19 APRIL - 31 OCTOBER 2024

Julia Chamberlain, Touch Archive (Listening to Voicemail, Checking Calendar, Reading Map), 2015

© Julia Chamberlain, On loan from artist

The World in My Hand

Since its launch in 2007, the smartphone has revolutionized global communication and media use, becoming an indispensable part of our lives. The Alexander Tutsek-Stiftung’s new exhibition, The World in My Hand, traces the impact of the smartphone on contemporary art. The exhibition at the BlackBox features approximately 50 works by 35 artists, mainly glass sculptures and contemporary photography. Some of the featured artists are internationally renowned – including Erwin Eisch, Karin Sander, Cornelia Parker, Edward Burtynsky, Ai Weiwei, and Julian Opie – while others are emerging young talents.

The World in My Hand explores the smartphone as both object and aesthetic inspiration for artistic creation. It comments on public debates surrounding the many uses of smartphones: from always-on media consumption to digital detox, from swiping and matching to ghosting and blocking, from language atrophy to information overload, from resource depletion to status symbol.
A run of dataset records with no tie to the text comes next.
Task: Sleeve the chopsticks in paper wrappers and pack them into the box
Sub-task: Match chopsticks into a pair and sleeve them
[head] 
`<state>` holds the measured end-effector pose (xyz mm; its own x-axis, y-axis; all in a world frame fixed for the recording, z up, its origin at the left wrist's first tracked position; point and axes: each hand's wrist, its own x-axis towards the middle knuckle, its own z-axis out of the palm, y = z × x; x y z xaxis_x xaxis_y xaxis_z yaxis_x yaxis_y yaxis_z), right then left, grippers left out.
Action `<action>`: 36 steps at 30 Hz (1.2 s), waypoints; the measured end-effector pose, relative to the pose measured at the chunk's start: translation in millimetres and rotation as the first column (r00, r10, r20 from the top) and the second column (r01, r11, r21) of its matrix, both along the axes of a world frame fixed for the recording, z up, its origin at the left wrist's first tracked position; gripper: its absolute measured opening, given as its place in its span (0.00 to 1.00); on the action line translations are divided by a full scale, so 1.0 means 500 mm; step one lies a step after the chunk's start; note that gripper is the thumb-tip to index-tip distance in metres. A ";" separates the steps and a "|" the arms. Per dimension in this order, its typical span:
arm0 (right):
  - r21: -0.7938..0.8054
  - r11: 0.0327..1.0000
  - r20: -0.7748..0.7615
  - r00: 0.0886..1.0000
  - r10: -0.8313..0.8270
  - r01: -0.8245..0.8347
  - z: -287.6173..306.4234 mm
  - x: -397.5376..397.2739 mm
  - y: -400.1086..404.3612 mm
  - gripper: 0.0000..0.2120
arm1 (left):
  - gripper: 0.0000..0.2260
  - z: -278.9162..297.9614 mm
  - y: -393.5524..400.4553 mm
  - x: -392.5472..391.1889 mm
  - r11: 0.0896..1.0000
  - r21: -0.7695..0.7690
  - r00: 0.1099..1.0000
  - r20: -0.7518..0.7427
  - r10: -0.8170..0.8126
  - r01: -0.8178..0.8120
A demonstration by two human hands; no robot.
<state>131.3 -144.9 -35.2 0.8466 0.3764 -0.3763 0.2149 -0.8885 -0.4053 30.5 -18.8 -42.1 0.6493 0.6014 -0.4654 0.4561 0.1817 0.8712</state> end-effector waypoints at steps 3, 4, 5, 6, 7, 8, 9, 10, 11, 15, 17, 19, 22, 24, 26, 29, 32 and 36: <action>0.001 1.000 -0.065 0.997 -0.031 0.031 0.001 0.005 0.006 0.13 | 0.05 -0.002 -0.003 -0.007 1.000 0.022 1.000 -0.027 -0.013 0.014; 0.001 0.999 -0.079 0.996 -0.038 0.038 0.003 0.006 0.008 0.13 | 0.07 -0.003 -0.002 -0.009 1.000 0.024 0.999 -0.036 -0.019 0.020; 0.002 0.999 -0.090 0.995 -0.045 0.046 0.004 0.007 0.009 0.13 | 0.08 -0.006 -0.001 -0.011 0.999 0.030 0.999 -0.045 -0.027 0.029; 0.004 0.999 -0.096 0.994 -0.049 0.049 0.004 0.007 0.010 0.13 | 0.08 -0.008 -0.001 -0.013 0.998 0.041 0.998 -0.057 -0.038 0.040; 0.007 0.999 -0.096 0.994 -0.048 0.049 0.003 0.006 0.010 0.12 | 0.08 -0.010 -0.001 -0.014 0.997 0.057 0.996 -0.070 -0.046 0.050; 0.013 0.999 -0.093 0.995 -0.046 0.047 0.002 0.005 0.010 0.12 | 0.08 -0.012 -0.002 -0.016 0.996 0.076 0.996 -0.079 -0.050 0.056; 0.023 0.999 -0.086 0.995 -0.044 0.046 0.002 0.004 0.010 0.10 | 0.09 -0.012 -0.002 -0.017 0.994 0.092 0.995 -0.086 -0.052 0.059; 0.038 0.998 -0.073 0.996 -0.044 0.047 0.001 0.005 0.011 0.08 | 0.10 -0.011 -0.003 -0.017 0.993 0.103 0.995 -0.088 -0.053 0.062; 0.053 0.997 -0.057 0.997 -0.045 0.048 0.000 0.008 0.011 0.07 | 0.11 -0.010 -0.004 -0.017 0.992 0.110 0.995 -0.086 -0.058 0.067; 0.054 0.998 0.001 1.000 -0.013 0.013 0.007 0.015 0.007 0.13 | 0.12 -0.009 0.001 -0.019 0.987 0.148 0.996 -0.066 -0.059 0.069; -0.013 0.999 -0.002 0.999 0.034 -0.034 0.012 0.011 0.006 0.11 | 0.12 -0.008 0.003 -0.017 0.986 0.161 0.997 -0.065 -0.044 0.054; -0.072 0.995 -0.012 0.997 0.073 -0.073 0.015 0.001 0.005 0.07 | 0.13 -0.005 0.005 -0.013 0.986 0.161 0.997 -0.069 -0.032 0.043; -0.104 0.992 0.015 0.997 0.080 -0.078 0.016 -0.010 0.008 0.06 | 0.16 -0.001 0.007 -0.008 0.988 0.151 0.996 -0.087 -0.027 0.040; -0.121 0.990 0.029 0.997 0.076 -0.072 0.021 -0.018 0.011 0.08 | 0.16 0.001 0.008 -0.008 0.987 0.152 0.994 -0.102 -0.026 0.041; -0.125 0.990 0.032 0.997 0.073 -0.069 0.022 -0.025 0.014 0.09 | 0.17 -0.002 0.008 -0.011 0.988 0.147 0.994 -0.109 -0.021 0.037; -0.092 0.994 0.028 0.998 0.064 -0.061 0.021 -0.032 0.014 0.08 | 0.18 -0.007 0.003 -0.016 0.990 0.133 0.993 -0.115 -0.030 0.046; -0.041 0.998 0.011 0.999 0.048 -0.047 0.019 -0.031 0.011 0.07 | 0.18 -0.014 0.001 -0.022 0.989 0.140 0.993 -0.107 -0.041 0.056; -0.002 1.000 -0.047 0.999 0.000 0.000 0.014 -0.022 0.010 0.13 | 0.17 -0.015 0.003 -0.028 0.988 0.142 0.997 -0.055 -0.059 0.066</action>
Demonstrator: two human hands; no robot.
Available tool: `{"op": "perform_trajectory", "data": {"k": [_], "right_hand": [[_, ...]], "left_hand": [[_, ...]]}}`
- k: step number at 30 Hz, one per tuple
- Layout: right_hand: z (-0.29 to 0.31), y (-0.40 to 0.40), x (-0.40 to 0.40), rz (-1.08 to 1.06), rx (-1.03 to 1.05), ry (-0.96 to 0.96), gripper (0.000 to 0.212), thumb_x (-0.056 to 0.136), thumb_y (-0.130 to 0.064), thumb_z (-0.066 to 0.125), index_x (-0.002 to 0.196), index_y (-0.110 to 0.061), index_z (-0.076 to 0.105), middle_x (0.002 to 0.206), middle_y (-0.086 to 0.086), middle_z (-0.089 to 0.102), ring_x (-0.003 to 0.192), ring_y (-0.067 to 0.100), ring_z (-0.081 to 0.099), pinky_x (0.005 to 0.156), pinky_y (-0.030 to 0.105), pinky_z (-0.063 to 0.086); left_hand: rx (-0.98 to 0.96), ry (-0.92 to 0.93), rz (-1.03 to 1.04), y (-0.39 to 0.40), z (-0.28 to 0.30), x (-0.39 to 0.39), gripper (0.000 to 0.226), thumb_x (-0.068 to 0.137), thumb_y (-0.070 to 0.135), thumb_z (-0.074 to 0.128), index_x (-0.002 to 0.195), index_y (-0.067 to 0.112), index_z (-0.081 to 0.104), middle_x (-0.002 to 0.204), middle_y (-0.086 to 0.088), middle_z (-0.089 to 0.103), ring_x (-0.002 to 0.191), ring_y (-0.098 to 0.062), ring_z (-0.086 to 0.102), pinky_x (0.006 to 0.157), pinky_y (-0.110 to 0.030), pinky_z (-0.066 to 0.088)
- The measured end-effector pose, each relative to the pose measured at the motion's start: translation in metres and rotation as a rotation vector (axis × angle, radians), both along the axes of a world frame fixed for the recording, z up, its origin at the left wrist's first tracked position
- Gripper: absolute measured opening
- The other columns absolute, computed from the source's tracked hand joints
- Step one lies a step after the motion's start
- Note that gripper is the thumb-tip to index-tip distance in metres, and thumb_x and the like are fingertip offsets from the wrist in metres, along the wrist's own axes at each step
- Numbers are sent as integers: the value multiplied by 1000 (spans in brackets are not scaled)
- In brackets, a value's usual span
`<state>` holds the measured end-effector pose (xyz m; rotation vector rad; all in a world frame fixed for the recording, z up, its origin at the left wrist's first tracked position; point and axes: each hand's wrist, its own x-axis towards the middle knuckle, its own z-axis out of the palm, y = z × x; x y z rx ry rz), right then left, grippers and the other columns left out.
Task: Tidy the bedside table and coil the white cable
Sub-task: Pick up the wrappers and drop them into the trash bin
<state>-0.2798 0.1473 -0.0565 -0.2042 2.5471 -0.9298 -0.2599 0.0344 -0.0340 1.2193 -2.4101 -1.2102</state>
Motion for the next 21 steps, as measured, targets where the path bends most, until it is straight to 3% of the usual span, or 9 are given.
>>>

 Most of the exhibits are loans from around the world. Five works come from the Foundation’s own collection (Erwin Eisch’s sculptures Im Traum höre ich die Gräser wachsen …, Daumen, and Windlicht as well as Alejandra Seeber’s Speech Bubbles and Ariane Forkel’s Casanovas Kabinett). Two part-glass sculptures were purchased especially for the exhibition (Jeffrey Sarmiento’s Encyclopaedia Warp and Shige Fujishiro’s McDonald’s – BurgerKing).

Exhibition venue

BlackBox
Georg-Muche-Str. 4
80807 Munich

Directions

Opening hours
Sunday–Thursday, 12–6 pm, closed on holidays

Exhibition podcast

Accompanying publication

Exhibition view The World in My Hand, Alexander Tutsek-Stiftung, München, with works by Rebecca Ruchti, Julian Opie, Edward Burtynsky and Aram Bartholl

© VG Bild-Kunst, Bonn 2024, Foto: NOSHE

Exhibition view The World in My Hand, Alexander Tutsek-Stiftung, München, with works by Julija Pociūtė, Ariane Forkel, Zeller & Moye and Katie Paterson and Rebecca Ruchti

© VG Bild-Kunst, Bonn 2024, Foto: NOSHE

The curators, Dr Jörg Garbrecht and Katharina Wenkler, have chosen a narrative approach to the exhibition. In eight chapters, they summarize various aspects and debates surrounding the smartphone, ranging from the launch date of our daily digital companion to its characteristic touchscreen and the contractions of time and space it enables. Deeply personal moments – such as Ai Weiwei’s selfie at the moment of his arrest or Sergey Melnitchenko’s photograph of his son during a blackout in Kyiv – appear alongside themes of perception and presentation of the self, as realized in the glass sculpture Stability by Julija Pociūtė. Other subjects include: looking for love online, as in Ariane Forkel’s Casanova’s Kabinett or John Yuyi’s Tinder Match; the complexities and pitfalls of digital communication, for example in the works of James Akers or Alejandra Seeber; and the smartphone as a means of staying in touch during pandemic lockdown isolation, for instance in the work of George McLeod. Edward Burtynsky’s photograph of lithium mines in the Atacama Desert calls attention to the topic of raw materials for electronic devices.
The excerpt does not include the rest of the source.